*** Records for this task ***

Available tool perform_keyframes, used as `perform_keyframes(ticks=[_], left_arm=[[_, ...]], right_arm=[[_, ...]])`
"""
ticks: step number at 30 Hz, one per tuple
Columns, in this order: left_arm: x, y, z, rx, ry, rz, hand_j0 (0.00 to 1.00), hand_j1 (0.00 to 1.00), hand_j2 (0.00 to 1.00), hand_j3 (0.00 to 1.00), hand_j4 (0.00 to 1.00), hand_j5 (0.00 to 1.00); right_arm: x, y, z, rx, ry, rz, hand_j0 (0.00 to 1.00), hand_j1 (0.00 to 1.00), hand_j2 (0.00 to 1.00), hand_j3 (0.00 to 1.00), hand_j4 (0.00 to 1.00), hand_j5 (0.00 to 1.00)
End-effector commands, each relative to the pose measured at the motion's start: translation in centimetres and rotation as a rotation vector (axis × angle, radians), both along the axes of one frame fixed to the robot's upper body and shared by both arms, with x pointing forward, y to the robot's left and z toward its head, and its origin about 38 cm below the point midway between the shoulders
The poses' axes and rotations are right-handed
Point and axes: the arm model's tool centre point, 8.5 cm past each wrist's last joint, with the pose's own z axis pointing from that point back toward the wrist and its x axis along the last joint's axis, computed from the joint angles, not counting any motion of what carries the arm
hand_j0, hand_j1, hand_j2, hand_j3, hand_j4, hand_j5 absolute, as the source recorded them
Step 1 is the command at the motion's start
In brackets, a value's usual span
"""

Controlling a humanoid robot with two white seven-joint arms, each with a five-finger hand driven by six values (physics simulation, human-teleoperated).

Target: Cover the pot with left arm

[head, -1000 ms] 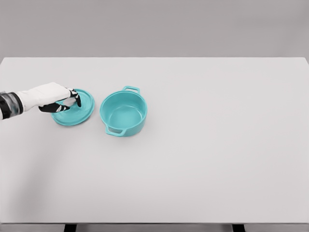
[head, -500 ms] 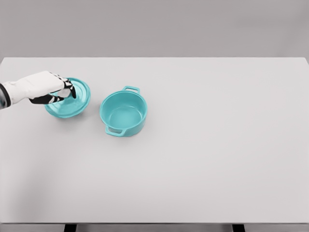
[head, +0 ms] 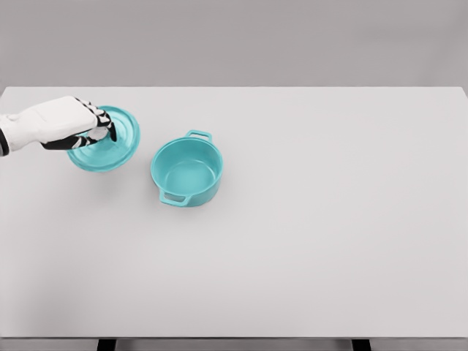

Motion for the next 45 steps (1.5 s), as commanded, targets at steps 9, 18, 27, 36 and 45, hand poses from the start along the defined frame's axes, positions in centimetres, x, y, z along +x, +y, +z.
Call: perform_keyframes(ticks=[9,18,27,36,45], left_arm=[[-0.8,-2.5,1.0,0.004,-0.032,-0.08,0.53,0.53,0.53,0.53,0.53,0.53],[-0.6,-5.2,1.0,-0.016,-0.044,-0.137,0.53,0.53,0.53,0.53,0.53,0.53],[-0.6,-7.5,0.1,-0.052,-0.032,-0.179,0.52,0.52,0.52,0.52,0.52,0.52],[-0.5,-10.2,-0.8,-0.069,-0.022,-0.224,0.53,0.53,0.53,0.53,0.53,0.53],[-0.5,-12.6,-2.1,-0.073,-0.009,-0.256,0.53,0.53,0.53,0.53,0.53,0.53]], right_arm=[[0.0,0.0,0.0,0.0,0.0,0.001,1.0,1.0,1.0,1.0,1.0,1.0],[0.0,0.0,0.0,0.0,0.0,0.001,1.0,1.0,1.0,1.0,1.0,1.0],[0.0,0.0,0.0,0.0,0.0,-0.001,1.0,1.0,1.0,1.0,1.0,1.0],[0.0,0.0,0.0,0.0,0.0,0.001,1.0,1.0,1.0,1.0,1.0,1.0],[0.0,0.0,0.0,0.0,0.0,0.001,1.0,1.0,1.0,1.0,1.0,1.0]])
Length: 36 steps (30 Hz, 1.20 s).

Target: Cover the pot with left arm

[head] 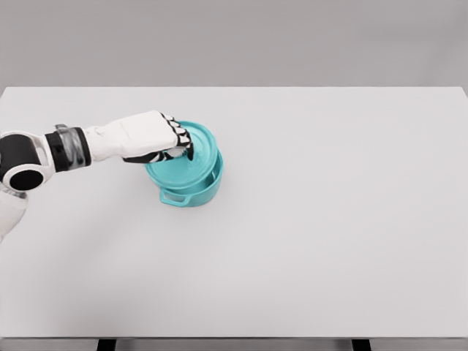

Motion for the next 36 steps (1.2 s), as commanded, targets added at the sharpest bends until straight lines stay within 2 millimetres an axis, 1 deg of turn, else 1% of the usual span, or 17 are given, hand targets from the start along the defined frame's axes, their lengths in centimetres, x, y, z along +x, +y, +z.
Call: perform_keyframes(ticks=[1,8,13,21,24,36], left_arm=[[0.1,-0.6,-0.3,-0.004,0.003,-0.002,0.53,0.53,0.53,0.53,0.53,0.53],[0.0,-1.2,-0.7,-0.004,0.009,-0.012,0.53,0.53,0.53,0.53,0.53,0.53],[-0.1,-1.3,-1.0,-0.002,0.014,-0.015,0.53,0.53,0.53,0.53,0.53,0.53],[0.0,-1.1,-1.0,0.005,0.014,-0.009,0.56,0.56,0.56,0.56,0.56,0.56],[0.2,-0.8,-1.3,0.006,0.025,0.001,0.57,0.57,0.57,0.57,0.57,0.57],[0.3,-0.8,-1.4,0.005,0.028,0.005,0.62,0.62,0.62,0.62,0.62,0.62]], right_arm=[[0.0,0.0,0.0,0.0,0.0,0.0,1.0,1.0,1.0,1.0,1.0,1.0],[0.0,0.0,0.0,0.0,0.0,0.0,1.0,1.0,1.0,1.0,1.0,1.0],[0.0,0.0,0.0,0.0,0.0,-0.001,1.0,1.0,1.0,1.0,1.0,1.0],[0.0,0.0,0.0,0.0,0.0,0.0,1.0,1.0,1.0,1.0,1.0,1.0],[0.0,0.0,0.0,0.0,0.0,0.0,1.0,1.0,1.0,1.0,1.0,1.0],[0.0,0.0,0.0,0.0,0.0,0.0,1.0,1.0,1.0,1.0,1.0,1.0]])
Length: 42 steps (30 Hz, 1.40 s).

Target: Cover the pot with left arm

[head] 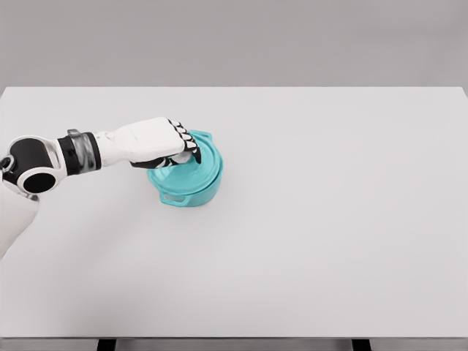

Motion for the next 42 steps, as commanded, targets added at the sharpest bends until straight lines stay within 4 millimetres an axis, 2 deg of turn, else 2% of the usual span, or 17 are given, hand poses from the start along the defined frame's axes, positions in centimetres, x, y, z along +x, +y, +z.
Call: perform_keyframes(ticks=[1,8,42], left_arm=[[0.05,-0.01,0.11,-0.007,0.001,0.002,0.62,0.62,0.62,0.62,0.62,0.62],[0.18,-0.45,0.28,-0.017,-0.002,-0.003,0.63,0.63,0.63,0.63,0.63,0.63],[0.3,0.32,0.51,-0.013,-0.007,0.013,0.71,0.71,0.71,0.71,0.71,0.71]], right_arm=[[-0.01,0.01,0.0,0.0,0.0,0.0,1.0,1.0,1.0,1.0,1.0,1.0],[-0.01,0.01,0.0,0.0,0.0,-0.001,1.0,1.0,1.0,1.0,1.0,1.0],[-0.01,0.01,0.0,0.0,0.0,0.0,1.0,1.0,1.0,1.0,1.0,1.0]])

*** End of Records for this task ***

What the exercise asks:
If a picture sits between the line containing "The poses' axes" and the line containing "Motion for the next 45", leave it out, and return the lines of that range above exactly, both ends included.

Answer space:
The poses' axes and rotations are right-handed
Point and axes: the arm model's tool centre point, 8.5 cm past each wrist's last joint, with the pose's own z axis pointing from that point back toward the wrist and its x axis along the last joint's axis, computed from the joint angles, not counting any motion of what carries the arm
hand_j0, hand_j1, hand_j2, hand_j3, hand_j4, hand_j5 absolute, as the source recorded them
Step 1 is the command at the motion's start
In brackets, a value's usual span
"""

Controlling a humanoid robot with two white seven-joint arms, each with a five-finger hand driven by six values (physics simulation, human-teleoperated).

Target: Cover the pot with left arm

[head, -1000 ms] 
[head, -500 ms] 
[head, +0 ms] 

Motion for the next 45 steps (1.5 s), as commanded, targets at steps 9, 18, 27, 36 and 45, hand poses from the start along the defined frame's axes, positions in centimetres, x, y, z along +x, +y, +z.

No further output is needed.